◆ What you should do: Repeat exactly the opening lines of the records, ending with the line that contains "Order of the".

Excerpts from a dataset:
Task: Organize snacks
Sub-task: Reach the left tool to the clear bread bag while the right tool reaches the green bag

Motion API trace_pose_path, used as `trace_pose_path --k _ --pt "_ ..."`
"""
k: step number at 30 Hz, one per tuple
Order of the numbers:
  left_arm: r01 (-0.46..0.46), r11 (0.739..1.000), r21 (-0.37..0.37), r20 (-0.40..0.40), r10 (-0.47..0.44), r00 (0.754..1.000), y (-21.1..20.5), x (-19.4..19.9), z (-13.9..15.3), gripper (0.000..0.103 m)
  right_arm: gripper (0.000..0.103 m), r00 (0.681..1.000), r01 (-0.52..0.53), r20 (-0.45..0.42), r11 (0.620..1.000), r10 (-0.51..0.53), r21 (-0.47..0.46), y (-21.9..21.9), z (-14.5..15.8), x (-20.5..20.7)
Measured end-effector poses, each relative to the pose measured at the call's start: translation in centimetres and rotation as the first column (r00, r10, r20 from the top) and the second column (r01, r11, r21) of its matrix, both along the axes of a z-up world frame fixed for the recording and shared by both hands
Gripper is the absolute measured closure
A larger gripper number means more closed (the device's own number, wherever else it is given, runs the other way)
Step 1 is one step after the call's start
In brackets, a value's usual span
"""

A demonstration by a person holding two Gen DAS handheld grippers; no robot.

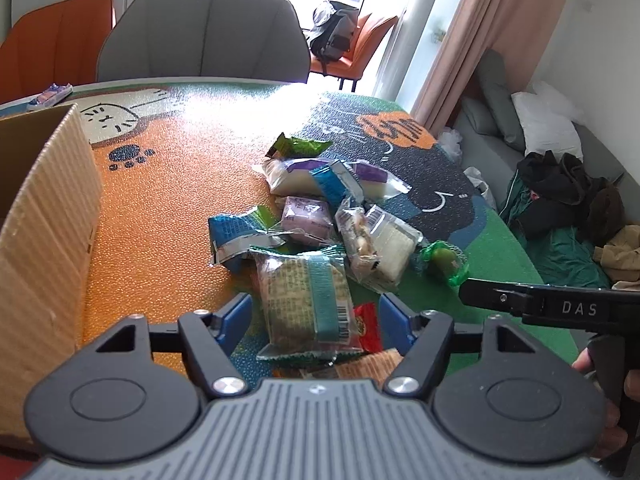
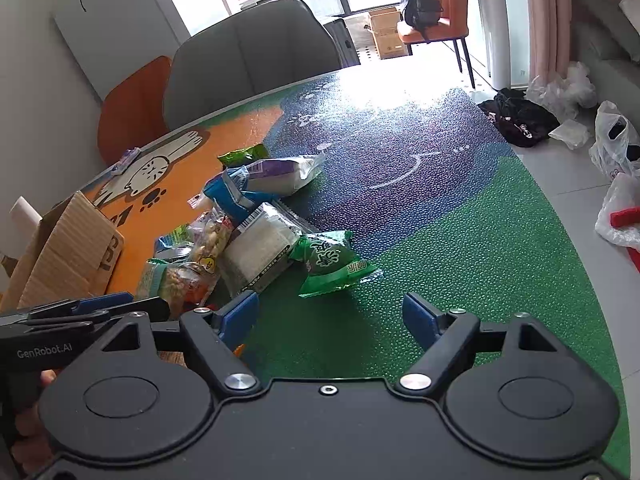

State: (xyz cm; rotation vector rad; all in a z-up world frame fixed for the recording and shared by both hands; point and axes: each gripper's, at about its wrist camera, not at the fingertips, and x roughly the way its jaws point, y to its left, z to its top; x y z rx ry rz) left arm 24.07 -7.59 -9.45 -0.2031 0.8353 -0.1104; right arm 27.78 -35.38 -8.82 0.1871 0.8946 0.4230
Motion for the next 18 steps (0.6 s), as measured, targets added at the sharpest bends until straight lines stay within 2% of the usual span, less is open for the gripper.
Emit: trace_pose_path --k 2,6,12,15,17,18 --pt "-0.009 1.000 0.007 -0.010 0.009 1.000 0.1 0.6 -0.4 0.036 0.024 1.000 -0.001 -0.006 1.000 0.001 -0.001 0.0 -0.3 0.5" --pt "-0.006 1.000 0.011 -0.034 0.006 0.999 0.2 1.3 -1.1 0.051 0.024 1.000 0.004 -0.019 1.000 -0.004 -0.011 0.1 -0.9 1.5" --pt "-0.012 1.000 0.014 -0.025 0.012 1.000 0.4 1.4 -1.1 0.055 0.028 1.000 -0.002 -0.002 0.999 0.002 -0.040 0.7 -1.4 2.4" --pt "-0.020 1.000 0.017 -0.008 0.020 1.000 0.6 1.3 -0.6 0.055 0.034 1.000 -0.010 0.010 0.999 0.011 -0.043 1.1 -1.3 2.6" --pt "-0.024 1.000 0.014 0.000 0.024 1.000 0.9 1.3 -0.2 0.055 0.048 1.000 -0.021 0.018 0.999 0.021 -0.045 1.5 -1.3 2.7" --pt "-0.025 1.000 0.015 0.003 0.025 1.000 0.9 1.2 -0.1 0.055 0.051 0.999 -0.023 0.021 0.999 0.024 -0.050 1.6 -1.3 2.6"
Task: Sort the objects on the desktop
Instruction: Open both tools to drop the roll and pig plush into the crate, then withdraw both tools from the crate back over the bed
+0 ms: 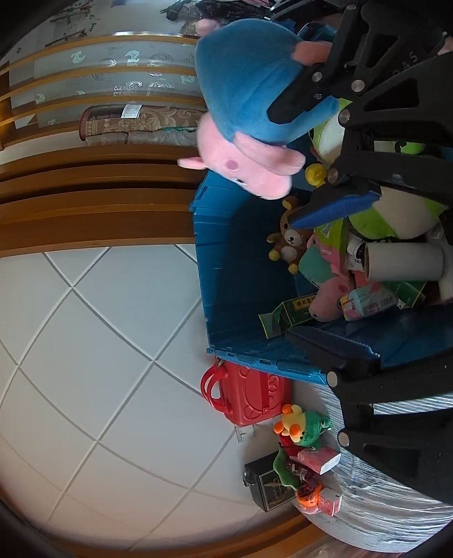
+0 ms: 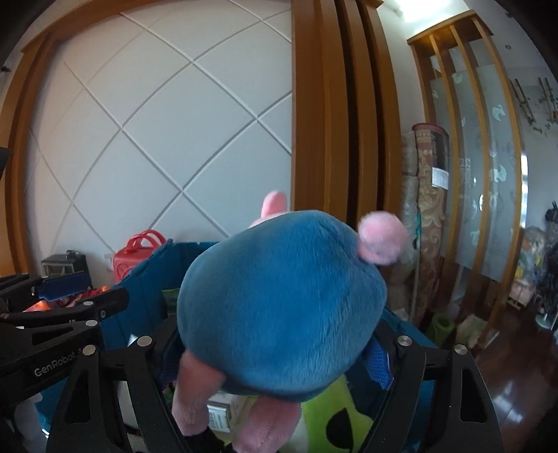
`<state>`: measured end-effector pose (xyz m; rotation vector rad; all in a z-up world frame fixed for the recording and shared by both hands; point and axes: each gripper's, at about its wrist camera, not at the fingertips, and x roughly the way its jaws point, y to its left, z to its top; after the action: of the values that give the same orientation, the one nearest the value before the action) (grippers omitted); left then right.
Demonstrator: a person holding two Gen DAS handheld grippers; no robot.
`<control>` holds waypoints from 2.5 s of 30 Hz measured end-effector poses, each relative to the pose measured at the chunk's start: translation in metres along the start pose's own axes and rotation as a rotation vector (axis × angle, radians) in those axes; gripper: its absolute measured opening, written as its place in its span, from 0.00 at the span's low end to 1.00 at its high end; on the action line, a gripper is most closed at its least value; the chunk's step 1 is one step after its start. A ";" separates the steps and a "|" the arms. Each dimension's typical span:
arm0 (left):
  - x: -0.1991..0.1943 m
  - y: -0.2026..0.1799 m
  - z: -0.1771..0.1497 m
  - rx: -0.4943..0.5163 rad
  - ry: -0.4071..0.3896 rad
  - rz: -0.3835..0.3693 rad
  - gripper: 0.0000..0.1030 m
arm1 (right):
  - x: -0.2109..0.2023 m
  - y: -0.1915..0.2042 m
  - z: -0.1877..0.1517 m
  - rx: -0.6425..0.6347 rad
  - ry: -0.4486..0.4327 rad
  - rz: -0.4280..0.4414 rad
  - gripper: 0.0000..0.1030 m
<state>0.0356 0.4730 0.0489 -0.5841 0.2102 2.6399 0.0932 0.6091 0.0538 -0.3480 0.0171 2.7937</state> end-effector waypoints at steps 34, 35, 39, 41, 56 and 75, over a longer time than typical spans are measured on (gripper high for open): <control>-0.018 -0.003 -0.021 0.015 0.039 0.014 0.69 | -0.052 -0.074 -0.026 0.050 0.199 -0.184 0.90; -0.017 -0.002 -0.022 0.014 0.042 0.015 0.69 | -0.042 -0.073 -0.027 0.043 0.228 -0.175 0.90; -0.014 0.004 -0.024 0.004 0.056 0.031 0.69 | 0.004 -0.057 -0.030 0.030 0.314 -0.081 0.90; -0.013 0.008 -0.024 0.004 0.058 0.050 0.69 | 0.034 -0.041 -0.034 0.036 0.381 -0.023 0.84; -0.027 0.026 -0.029 0.002 0.041 0.071 0.69 | 0.008 -0.001 -0.016 0.021 0.236 0.101 0.97; -0.084 0.163 -0.046 -0.078 -0.051 0.043 0.74 | -0.039 0.111 0.005 -0.031 0.205 0.002 1.00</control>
<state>0.0501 0.2842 0.0522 -0.5420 0.1067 2.7117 0.0923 0.4918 0.0645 -0.6408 0.0214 2.7507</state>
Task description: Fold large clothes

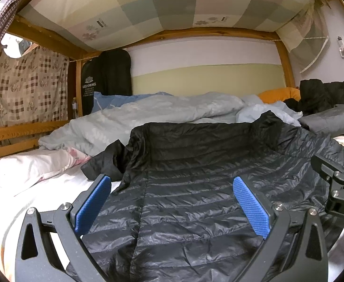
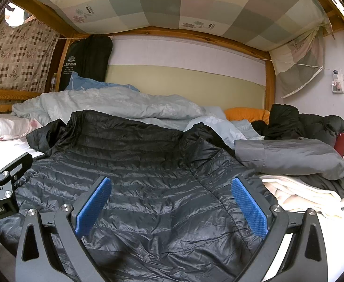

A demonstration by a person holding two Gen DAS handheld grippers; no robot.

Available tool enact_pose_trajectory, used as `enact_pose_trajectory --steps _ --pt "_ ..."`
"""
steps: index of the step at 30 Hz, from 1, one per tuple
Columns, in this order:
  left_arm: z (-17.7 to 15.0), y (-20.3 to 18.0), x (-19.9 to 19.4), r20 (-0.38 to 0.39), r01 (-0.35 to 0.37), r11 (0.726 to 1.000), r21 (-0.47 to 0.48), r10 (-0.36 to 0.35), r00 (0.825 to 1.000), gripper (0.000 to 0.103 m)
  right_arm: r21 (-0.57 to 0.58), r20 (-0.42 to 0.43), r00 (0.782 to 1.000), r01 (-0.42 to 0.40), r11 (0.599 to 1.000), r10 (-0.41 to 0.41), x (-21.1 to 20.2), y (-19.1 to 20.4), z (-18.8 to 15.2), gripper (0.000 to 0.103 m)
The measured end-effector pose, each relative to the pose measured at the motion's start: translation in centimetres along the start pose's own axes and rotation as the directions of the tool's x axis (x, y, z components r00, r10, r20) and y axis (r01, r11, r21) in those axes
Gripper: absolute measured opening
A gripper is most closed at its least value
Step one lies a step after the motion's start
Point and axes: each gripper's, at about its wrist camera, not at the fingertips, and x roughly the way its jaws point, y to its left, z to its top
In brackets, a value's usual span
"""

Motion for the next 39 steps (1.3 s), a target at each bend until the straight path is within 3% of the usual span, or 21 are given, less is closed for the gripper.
enact_pose_trajectory --steps 31,35,39 --pt "0.0 0.0 0.0 0.002 0.001 1.000 0.007 -0.001 1.000 0.103 -0.002 -0.003 1.000 0.001 1.000 -0.001 0.0 0.0 0.1 0.103" --pt "0.1 0.0 -0.1 0.008 -0.075 0.997 0.004 0.075 0.997 0.103 0.000 -0.002 1.000 -0.003 1.000 0.003 0.0 0.0 0.3 0.103" --pt "0.0 0.8 0.0 0.005 -0.057 0.998 -0.028 0.057 0.998 0.103 0.004 -0.005 1.000 -0.008 1.000 0.008 0.3 -0.1 -0.4 0.103"
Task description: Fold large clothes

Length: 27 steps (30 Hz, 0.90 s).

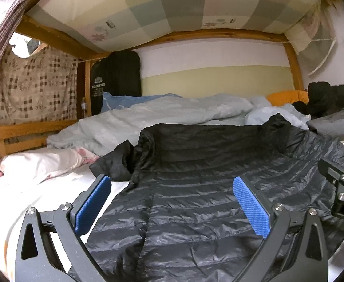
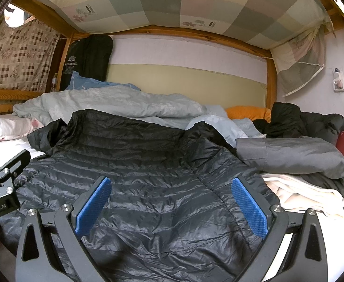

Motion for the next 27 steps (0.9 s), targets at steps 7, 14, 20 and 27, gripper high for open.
enact_pose_trajectory --steps 7,14,20,27 --pt "-0.18 0.53 0.47 -0.019 0.000 1.000 -0.030 0.000 1.000 0.103 0.008 -0.011 1.000 0.011 1.000 -0.011 0.64 0.08 -0.55 0.103" --pt "-0.34 0.50 0.08 -0.009 0.002 1.000 -0.031 -0.002 1.000 0.103 0.027 -0.041 0.999 -0.007 1.000 0.009 0.57 -0.49 -0.10 0.103" --pt "-0.35 0.08 -0.32 0.010 -0.007 1.000 -0.008 0.007 1.000 0.103 0.030 -0.070 0.997 -0.029 0.999 0.031 0.85 -0.52 0.01 0.103" --pt "-0.26 0.16 -0.36 0.017 0.016 1.000 -0.011 -0.016 1.000 0.103 0.025 -0.061 0.998 -0.008 1.000 0.009 0.40 -0.42 0.21 0.103"
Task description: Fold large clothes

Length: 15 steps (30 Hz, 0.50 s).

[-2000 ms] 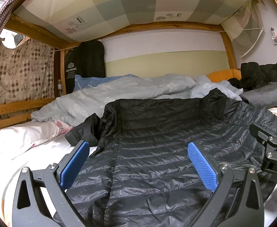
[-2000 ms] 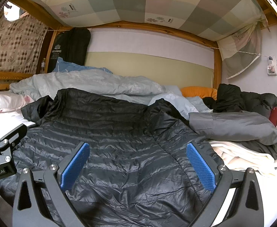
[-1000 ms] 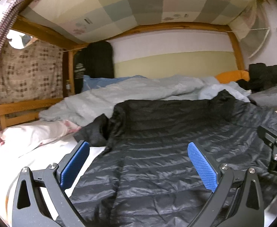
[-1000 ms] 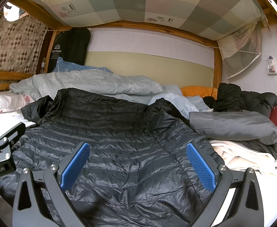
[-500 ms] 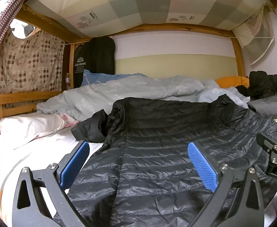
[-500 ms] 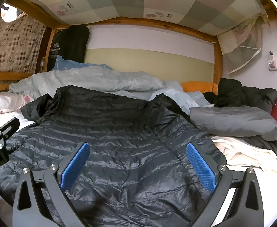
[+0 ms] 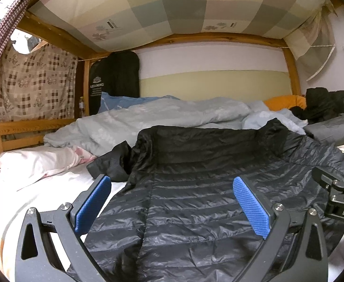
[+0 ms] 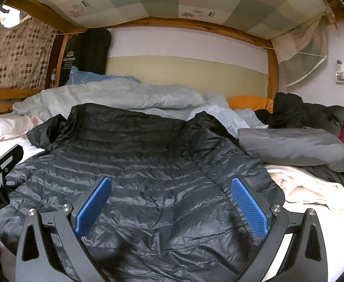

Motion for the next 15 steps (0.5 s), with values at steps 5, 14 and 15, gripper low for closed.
enact_pose_trajectory --steps 5,14,15 --pt "0.0 -0.3 -0.1 0.004 -0.010 1.000 0.006 0.010 1.000 0.103 0.023 0.034 0.996 -0.088 0.996 0.087 -0.8 -0.7 0.2 0.103" --pt "0.1 -0.3 -0.1 0.012 -0.009 1.000 0.007 0.009 1.000 0.103 -0.031 0.034 0.999 0.026 0.999 -0.025 -1.9 0.4 0.8 0.103" --pt "0.1 -0.3 -0.1 0.011 0.002 1.000 0.008 -0.002 1.000 0.103 -0.035 0.040 0.999 0.028 0.999 -0.027 -2.1 0.5 0.9 0.103"
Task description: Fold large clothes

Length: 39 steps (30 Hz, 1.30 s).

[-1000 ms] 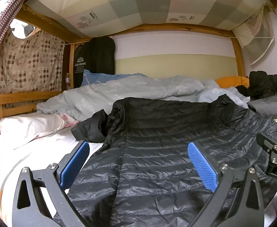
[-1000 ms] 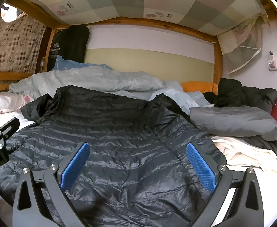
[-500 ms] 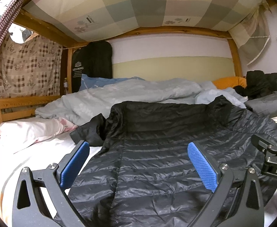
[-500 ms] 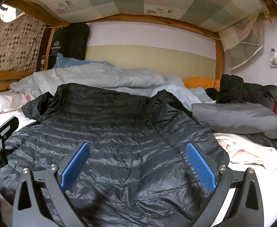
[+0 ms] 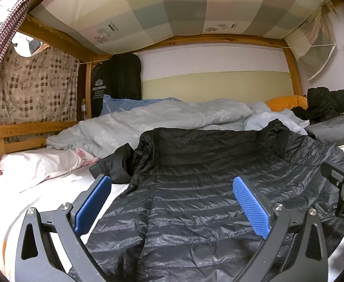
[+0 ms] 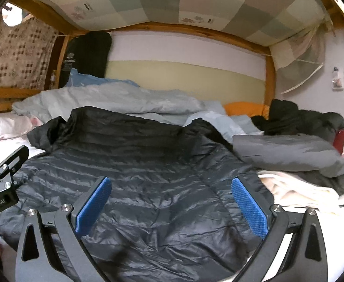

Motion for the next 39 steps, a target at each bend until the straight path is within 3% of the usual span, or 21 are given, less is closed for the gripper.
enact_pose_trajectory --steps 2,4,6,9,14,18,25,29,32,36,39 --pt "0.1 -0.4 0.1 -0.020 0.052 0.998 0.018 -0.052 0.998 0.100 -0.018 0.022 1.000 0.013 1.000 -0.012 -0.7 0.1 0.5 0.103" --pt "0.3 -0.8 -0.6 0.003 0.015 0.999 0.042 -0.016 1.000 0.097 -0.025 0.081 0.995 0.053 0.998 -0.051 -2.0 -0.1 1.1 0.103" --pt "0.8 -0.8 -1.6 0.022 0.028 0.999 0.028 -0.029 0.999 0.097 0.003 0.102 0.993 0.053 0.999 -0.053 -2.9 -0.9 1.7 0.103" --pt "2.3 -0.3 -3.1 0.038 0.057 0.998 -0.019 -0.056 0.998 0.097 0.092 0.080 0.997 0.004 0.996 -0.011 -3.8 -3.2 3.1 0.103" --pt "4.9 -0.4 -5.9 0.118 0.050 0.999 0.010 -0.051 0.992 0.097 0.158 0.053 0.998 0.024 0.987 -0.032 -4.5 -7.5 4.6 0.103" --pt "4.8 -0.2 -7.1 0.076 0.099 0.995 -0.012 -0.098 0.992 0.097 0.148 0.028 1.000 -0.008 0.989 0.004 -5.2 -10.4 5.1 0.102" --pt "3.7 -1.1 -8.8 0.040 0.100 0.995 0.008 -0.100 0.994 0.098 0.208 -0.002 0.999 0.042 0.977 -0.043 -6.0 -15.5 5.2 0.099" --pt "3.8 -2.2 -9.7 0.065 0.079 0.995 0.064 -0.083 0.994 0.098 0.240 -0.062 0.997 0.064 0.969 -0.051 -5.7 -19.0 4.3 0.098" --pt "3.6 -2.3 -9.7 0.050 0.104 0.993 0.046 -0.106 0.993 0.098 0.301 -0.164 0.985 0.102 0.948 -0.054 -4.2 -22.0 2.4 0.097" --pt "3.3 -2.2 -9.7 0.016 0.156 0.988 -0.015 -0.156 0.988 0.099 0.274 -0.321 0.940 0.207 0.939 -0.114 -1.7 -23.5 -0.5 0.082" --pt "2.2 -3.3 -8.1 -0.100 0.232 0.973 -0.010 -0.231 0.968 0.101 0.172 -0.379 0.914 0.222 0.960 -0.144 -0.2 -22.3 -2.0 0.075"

◆ Task response:
Task: Organize snacks
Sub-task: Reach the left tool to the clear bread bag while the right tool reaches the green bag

Motion API trace_pose_path, used as `trace_pose_path --k _ --pt "_ ..."`
"""
k: step number at 30 Hz, one per tuple
Order of the numbers:

That concludes the output for this exercise.